The results of this study indicated that HUPW could effectively improve disuse osteoporosis compared with HUP, given that trabecular number and bone volume over total volume are associated with disuse osteoporosis. Moreover, BMD recovered well with HUP, HUW, and HUPW but the bone structure-especially mechanical performance-did not, indicating that osteoporosis should be evaluated with BMD and mechanical performance, not with BMD in isolation.
已经使用物理因素来解决废用性骨质疏松症,但它们的作用和机制仍不清楚。本研究的目的是确定脉冲电磁场(PEMF)和全身振动(WBV)对废用性骨质疏松症的影响,以增加对骨质疏松症治疗的认识。
通过后肢去负荷(HU)6 周建立废用性骨质疏松症大鼠模型。将 40 只 4 月龄雌性 Sprague-Dawley 大鼠分为 5 组,并进行以下干预:HU、HU 联合 PEMF(HUP)、HU 联合 WBV(HUW)、HU 联合 PEMF 和 WBV(HUPW)以及无干预(对照组)。干预 8 周后进行测量。

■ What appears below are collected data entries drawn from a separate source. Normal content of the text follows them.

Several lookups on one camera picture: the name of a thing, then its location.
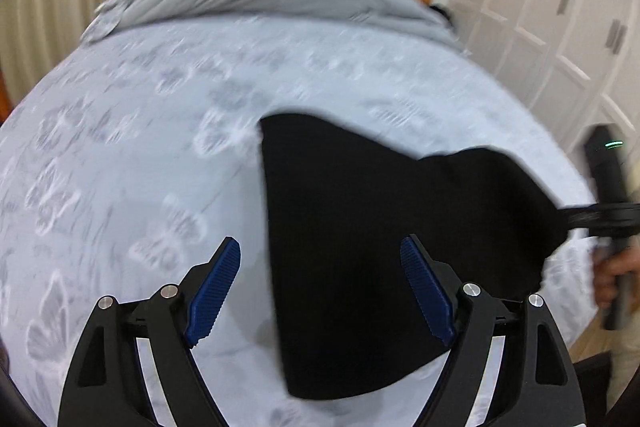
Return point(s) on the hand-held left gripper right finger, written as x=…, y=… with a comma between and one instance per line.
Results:
x=425, y=292

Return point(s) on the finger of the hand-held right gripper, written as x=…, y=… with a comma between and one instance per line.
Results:
x=580, y=219

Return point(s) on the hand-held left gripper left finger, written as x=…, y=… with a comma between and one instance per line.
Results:
x=217, y=287

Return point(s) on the black pants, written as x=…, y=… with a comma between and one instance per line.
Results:
x=350, y=257

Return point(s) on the person's right hand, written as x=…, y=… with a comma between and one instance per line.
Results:
x=602, y=282

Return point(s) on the person's beige clothing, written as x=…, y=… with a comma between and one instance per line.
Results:
x=627, y=367

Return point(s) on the butterfly print bed sheet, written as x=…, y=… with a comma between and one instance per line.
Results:
x=125, y=157

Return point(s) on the white wardrobe doors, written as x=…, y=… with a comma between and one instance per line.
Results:
x=540, y=32

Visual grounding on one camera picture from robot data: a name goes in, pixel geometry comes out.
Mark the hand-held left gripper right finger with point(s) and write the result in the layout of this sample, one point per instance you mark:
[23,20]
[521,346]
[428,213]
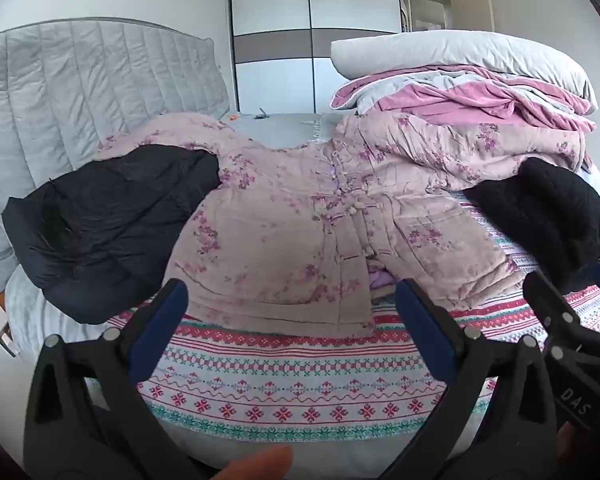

HU 导致骨密度(BMD)降低,而 HUP、HUW 和 HUPW 则增加了 BMD。此外,HU 组的骨吸收标志物抗酒石酸酸性磷酸酶(TRAP)和 1 型胶原 C 端肽显著增加,而成骨标志物骨钙素和 1 型原胶原 N 端前肽显著减少。与 HU 组相比,HUPW、HUP 和 HUW 组的骨钙素和 1 型原胶原 N 端前肽显著增加,而 TRAP 和 1 型胶原 C 端肽显著减少。与 HUP 和 WBV 相比,HUPW 可有效增加骨钙素并降低 TRAP。股骨的微计算机断层扫描分析表明,与 HUP 和 HUW 相比,HUPW 可改善骨小梁数量、骨体积/总体积、骨表面/骨体积、骨小梁分离度和结构模型指数,与 HUW 相比,HUPW 可改善骨表面/骨体积、骨小梁分离度和结构模型指数。与 HUW 组相比,HUPW 组的最大载荷显著增加,与 HUP 组相比,弹性模量显著增加。
PEMF、WBV 及其联合应用均可减轻骨吸收,增强成骨作用。与 PEMF 相比,WBV 及其联合治疗具有更大的改善成骨作用的潜力。此外,与 HUW 和 HUP 相比,HUPW 可显著减轻骨吸收。
本研究结果表明,与 HUP 相比,HUPW 可有效改善废用性骨质疏松症,因为骨小梁数量和骨体积/总体积与废用性骨质疏松症有关。此外,HUP、HUW 和 HUPW 可使 BMD 得到很好的恢复,但骨结构-特别是机械性能-没有得到恢复,这表明骨质疏松症的评估不仅要依赖于 BMD,还要结合机械性能,而不能仅仅依赖于 BMD。